→ **Problem to work on**
Pictures do not belong in your copy. Repeat all the other data exactly.

□ □ □ □ □

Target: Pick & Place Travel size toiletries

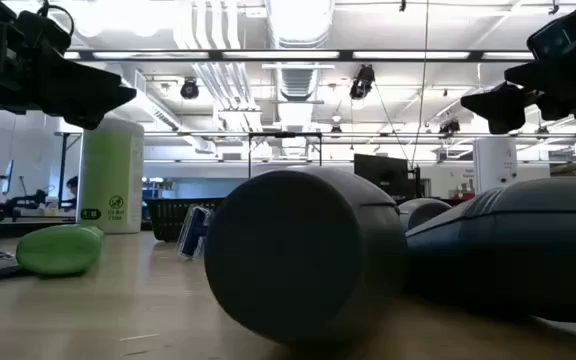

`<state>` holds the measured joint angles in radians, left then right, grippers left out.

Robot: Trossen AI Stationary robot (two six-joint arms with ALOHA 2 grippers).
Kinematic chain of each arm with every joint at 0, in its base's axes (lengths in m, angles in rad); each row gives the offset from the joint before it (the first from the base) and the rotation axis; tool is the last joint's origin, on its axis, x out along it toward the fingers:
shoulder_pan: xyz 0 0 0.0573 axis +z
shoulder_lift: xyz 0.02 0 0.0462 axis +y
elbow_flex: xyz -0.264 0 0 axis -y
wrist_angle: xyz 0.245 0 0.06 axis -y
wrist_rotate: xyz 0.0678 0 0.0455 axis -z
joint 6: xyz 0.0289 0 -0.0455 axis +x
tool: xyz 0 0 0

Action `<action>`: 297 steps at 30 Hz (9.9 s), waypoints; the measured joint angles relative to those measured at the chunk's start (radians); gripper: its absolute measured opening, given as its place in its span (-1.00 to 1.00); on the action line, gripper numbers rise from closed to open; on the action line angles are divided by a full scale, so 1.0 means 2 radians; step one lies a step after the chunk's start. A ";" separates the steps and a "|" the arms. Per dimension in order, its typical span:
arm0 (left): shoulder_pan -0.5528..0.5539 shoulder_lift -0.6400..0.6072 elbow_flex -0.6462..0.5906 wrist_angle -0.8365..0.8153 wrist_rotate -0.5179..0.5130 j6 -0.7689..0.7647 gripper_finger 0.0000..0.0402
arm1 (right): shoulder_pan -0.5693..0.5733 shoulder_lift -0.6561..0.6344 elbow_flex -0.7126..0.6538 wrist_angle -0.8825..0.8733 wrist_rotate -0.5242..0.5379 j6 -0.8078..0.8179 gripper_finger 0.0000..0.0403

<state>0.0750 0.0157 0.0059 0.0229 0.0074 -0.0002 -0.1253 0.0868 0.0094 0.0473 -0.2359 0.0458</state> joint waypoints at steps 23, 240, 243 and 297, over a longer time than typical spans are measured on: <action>0.000 0.000 0.000 0.000 0.000 0.000 0.09 | 0.000 0.000 0.000 0.000 0.000 0.001 0.81; 0.000 0.000 0.000 0.000 0.000 0.000 0.09 | 0.284 0.819 0.452 -0.376 0.117 0.283 0.02; 0.000 0.000 0.000 0.000 0.000 0.000 0.09 | 0.284 0.812 0.451 -0.373 0.124 0.319 0.02; 0.000 0.000 0.000 0.000 0.000 0.000 0.09 | -0.027 0.600 0.416 -0.396 0.250 0.604 0.02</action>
<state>0.0750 0.0158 0.0059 0.0223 0.0071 -0.0002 -0.1790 1.2871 0.8413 -0.7440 0.2643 1.2540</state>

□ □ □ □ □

→ **Output**
Target: Pick & Place Travel size toiletries


`<state>` holds the measured joint angles in radians, left then right, grippers left out.

Robot: Trossen AI Stationary robot (two six-joint arms with ALOHA 2 grippers).
Kinematic chain of each arm with every joint at 0, in its base's axes (lengths in m, angles in rad); each row gives the offset from the joint before it (the first from the base) and the rotation axis; tool is the last joint's origin, on its axis, x out along it toward the fingers:
shoulder_pan: xyz 0 0 0.0573 axis +z
shoulder_lift: xyz 0.02 0 0.0462 axis +y
elbow_flex: xyz -0.264 0 0 axis -y
wrist_angle: xyz 0.245 0 0.06 axis -y
wrist_rotate: xyz 0.0678 0 0.0455 axis -z
joint 6: xyz 0.0289 0 -0.0455 axis +x
tool: xyz 0 0 0

Action `<action>`: 297 steps at 30 Hz (9.9 s), waypoints; the measured joint angles relative to those measured at the chunk's start (radians); gripper: its absolute measured opening, given as its place in its span (-1.00 to 1.00); on the action line, gripper numbers rise from closed to open; on the action line angles are divided by a full scale, so 1.0 means 2 radians; step one lies a step after the chunk's start. A ";" separates the steps and a "|" the arms. Per dimension in order, its typical span:
arm0 (left): shoulder_pan -0.5528..0.5539 shoulder_lift -0.6400..0.6072 elbow_flex -0.6462..0.5906 wrist_angle -0.8365..0.8153 wrist_rotate -0.5179..0.5130 j6 -0.7689..0.7647 gripper_finger 0.0000..0.0402
arm1 (right): shoulder_pan -0.5693..0.5733 shoulder_lift -0.6561..0.6344 elbow_flex -0.7126..0.6538 wrist_angle -0.8825..0.8733 wrist_rotate -0.5242..0.5379 j6 -0.8078..0.8179 gripper_finger 0.0000..0.0403

<state>0.0750 0.0157 0.0059 0.0229 0.0074 -0.0002 -0.1253 0.0868 0.0094 0.0473 -0.2359 0.0458</state> joint waypoints at steps 23, 240, 243 and 297, over a longer time than typical spans are measured on: <action>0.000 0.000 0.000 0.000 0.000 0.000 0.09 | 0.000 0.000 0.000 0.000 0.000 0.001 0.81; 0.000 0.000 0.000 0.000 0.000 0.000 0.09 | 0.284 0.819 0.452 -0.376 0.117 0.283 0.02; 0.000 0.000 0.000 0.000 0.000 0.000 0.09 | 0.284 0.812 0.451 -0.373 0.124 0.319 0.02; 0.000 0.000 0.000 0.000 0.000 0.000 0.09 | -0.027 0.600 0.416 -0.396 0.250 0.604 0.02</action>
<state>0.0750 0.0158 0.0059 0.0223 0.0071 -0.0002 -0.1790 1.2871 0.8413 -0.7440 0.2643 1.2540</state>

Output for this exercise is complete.